Lawyers should reclaim role as community caretakers in addressing access-to-justice gap, Levi argues in new publication

Jan 7, 2019Latest News

David F. Levi, director of the Bolch Judicial Institute of Duke Law School, is among several leaders of the legal profession to contribute to the new Winter 2019 “Access to Justice” edition of Dædalus, the Journal of the American Academy of Arts and Sciences. This edition of the journal is a multidisciplinary examination of the challenges associated with providing quality legal assistance to more people, from the social and economic costs of an often-unresponsive legal system to the opportunities for improvement offered by new technologies, professional innovations, and fresh ways of thinking about the crisis.

In “Reclaiming the Role of Lawyers as Community Connectors” — coauthored with Dana Remus, general counsel of the Obama Foundation, and Abigail Frisch, a 2018 Duke Law graduate — Levi argues that lawyers cannot abandon the work of providing legal service to low-income clients to nonlawyers and technological applications, but neither should the legal profession stand in the way of such innovative solutions to the continuing problem of inadequate legal services for the poor.

“Lawyers should reclaim their role as connectors in their communities: interstitial figures with the knowledge, skill, and trust to help resolve disputes, move beyond stalemates, dispel tensions, and otherwise bring people and resources together in productive solutions,” the authors write. “They should do so, at least in part, through pro bono work for poor and low-income clients. It would be a mistake to stand in the way of innovative solutions to the justice gap. But it would also be a mistake, and a deep loss, if lawyers — particularly those who do not normally represent poor and low-income clients — turned their backs on the poor and low-income segments of our society.”

Lawyers and judges must play a central role in legal aid, the article notes, because they are “trained to understand the importance of legal interpretation by persons deliberately independent from market forces and political pressures: to push against the rule of rulers and toward the rule of law.”

This issue of Dædalus is part of a larger, ongoing effort of the American Academy to gather information about the national need for improved legal access, study innovations piloted around the country to fill this need, and advance a set of clear, national recommendations for closing the justice gap — between supply and demand for services provided by lawyers and other problem-solvers. Guest editors Lincoln Caplan (journalist and author; Yale Law School), Lance Liebman (Columbia Law School; Academy Member), and Rebecca L. Sandefur (University of Illinois at Urbana-Champaign; American Bar Foundation; 2018 MacArthur Fellow) assembled a diverse group of authors, including scholars, lawyers, judges, and business and nonprofit leaders, among others, to discuss efforts needed to address the fundamental problems of restricted and unequal access to justice. All of the essays are freely available online at https://www.amacad.org/daedalus/access-to-justice. For more information, contact daedalus@amacad.org.

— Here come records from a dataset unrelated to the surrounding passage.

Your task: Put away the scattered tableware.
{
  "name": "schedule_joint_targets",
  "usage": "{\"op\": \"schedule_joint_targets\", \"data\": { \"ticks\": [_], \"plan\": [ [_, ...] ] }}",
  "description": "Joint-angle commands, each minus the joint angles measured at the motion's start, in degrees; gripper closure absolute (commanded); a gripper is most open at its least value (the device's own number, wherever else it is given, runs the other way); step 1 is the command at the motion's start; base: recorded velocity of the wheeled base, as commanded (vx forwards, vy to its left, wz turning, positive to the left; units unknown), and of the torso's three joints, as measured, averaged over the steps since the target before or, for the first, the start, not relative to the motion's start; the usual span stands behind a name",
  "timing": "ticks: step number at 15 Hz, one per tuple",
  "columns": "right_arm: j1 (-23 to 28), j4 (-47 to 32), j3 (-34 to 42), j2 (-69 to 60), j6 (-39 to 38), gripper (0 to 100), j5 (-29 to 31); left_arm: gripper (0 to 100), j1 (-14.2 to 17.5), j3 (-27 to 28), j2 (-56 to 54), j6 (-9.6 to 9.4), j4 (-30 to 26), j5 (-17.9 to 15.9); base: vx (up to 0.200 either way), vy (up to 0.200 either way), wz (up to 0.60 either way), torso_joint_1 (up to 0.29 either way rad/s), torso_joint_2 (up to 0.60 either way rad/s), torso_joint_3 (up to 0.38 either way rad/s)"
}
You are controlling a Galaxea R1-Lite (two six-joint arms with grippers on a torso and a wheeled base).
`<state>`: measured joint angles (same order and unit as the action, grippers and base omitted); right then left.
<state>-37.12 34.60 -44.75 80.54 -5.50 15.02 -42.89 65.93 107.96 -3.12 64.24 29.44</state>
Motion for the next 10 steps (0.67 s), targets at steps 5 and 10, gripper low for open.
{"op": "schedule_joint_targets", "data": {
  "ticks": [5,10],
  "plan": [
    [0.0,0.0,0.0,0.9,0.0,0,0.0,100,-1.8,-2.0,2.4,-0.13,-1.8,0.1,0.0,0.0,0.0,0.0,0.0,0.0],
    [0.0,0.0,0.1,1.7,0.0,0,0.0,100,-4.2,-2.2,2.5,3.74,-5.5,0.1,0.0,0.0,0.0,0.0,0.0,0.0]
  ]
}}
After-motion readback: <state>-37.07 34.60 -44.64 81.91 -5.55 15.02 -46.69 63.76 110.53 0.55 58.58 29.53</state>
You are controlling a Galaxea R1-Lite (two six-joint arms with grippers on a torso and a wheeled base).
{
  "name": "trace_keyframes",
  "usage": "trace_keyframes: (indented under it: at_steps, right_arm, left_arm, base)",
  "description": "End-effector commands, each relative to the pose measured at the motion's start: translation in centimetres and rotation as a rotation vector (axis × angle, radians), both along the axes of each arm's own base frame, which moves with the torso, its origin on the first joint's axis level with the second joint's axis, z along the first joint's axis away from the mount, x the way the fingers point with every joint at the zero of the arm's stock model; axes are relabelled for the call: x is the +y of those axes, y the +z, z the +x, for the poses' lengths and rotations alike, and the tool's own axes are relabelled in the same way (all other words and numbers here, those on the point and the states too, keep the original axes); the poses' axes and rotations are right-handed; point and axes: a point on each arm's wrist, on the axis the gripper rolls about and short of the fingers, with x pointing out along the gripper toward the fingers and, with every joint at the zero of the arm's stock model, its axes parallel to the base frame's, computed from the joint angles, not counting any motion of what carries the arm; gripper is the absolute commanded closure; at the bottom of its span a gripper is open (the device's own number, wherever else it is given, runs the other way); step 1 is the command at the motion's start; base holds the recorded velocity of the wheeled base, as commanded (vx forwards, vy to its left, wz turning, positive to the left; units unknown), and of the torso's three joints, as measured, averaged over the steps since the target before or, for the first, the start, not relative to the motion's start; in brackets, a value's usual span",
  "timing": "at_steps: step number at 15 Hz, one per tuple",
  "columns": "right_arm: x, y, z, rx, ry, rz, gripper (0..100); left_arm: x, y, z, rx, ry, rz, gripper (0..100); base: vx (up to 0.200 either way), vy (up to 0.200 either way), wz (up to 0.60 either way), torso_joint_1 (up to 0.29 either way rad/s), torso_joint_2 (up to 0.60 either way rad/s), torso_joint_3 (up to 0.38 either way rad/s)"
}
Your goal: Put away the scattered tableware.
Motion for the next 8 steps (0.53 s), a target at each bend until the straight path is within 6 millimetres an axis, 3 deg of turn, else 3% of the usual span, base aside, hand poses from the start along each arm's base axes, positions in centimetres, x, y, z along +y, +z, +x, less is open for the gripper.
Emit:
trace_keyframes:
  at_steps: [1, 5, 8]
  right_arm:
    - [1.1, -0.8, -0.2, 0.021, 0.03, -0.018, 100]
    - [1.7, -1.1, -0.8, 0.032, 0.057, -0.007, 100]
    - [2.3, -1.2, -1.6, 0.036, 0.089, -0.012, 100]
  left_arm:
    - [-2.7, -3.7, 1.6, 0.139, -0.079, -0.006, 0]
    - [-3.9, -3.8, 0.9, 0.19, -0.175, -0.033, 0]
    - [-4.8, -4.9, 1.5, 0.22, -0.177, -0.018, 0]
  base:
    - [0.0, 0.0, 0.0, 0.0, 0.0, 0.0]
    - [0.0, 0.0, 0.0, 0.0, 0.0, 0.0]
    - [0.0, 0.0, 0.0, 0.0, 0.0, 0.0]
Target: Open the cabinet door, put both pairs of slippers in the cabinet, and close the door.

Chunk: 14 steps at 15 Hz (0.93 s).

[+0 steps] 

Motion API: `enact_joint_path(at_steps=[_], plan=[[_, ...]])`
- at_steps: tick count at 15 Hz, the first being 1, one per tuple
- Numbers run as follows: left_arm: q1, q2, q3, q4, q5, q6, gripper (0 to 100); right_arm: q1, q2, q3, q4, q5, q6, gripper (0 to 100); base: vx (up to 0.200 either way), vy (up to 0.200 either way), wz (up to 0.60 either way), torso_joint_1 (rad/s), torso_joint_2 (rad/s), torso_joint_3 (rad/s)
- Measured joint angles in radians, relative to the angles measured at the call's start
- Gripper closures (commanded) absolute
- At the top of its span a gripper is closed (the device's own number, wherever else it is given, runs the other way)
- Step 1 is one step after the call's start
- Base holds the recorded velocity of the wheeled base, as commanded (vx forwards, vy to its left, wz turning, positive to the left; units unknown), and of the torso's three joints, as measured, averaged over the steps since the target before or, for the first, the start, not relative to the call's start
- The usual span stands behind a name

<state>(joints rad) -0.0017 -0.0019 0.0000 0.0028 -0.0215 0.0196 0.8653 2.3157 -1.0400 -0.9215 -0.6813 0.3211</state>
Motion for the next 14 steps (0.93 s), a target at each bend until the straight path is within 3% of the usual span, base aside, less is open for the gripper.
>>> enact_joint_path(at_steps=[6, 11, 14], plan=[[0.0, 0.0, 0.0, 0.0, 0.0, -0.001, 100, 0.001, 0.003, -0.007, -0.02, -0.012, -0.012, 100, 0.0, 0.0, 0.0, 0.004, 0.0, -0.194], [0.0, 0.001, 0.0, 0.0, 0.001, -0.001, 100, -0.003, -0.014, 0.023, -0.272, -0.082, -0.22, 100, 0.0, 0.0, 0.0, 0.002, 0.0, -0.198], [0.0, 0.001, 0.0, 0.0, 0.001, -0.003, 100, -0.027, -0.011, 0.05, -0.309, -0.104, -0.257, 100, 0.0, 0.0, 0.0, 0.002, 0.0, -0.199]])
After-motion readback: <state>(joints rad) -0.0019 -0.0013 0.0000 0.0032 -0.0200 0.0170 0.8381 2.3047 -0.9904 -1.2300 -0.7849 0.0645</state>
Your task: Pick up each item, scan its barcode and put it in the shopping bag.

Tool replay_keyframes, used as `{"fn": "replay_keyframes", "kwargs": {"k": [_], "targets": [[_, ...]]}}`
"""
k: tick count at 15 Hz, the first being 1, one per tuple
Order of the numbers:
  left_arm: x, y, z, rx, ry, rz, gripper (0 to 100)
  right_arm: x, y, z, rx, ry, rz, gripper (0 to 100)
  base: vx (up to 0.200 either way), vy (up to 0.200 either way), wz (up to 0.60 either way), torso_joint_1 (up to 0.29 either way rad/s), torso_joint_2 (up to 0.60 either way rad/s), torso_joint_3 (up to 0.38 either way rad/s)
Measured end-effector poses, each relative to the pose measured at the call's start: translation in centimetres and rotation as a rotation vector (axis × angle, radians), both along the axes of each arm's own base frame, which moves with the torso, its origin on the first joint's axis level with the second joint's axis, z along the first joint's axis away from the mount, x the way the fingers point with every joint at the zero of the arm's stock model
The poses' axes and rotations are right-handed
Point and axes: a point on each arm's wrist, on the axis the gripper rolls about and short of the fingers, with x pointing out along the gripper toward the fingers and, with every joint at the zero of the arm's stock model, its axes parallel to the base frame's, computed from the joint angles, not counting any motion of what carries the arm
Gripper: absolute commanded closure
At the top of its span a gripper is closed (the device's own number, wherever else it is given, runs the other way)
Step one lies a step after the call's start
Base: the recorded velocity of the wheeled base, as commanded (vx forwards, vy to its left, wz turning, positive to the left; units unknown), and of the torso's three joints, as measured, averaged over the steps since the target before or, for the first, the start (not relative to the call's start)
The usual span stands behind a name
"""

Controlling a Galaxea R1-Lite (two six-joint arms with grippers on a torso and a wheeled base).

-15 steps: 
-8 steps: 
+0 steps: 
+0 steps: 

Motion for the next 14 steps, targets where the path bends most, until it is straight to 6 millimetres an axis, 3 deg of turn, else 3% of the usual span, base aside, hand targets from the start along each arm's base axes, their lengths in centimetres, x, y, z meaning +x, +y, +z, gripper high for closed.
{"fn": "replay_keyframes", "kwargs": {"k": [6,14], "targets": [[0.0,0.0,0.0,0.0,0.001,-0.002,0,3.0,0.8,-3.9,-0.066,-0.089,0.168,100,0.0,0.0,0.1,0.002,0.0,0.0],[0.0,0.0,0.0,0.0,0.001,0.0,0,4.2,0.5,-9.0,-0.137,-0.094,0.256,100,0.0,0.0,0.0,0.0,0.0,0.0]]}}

David F. Levi is the Levi Family Professor of Law and Judicial Studies and Director of the Bolch Judicial Institute at Duke Law. From 2007 to 2018 he served as the James B. Duke and Benjamin N. Duke Dean of the Duke University School of Law; he previously was the Chief United States District Judge for the Eastern District of California, with chambers in Sacramento. He is an elected fellow of the American Academy of Arts and Sciences and currently serves as president of the American Law Institute (ALI).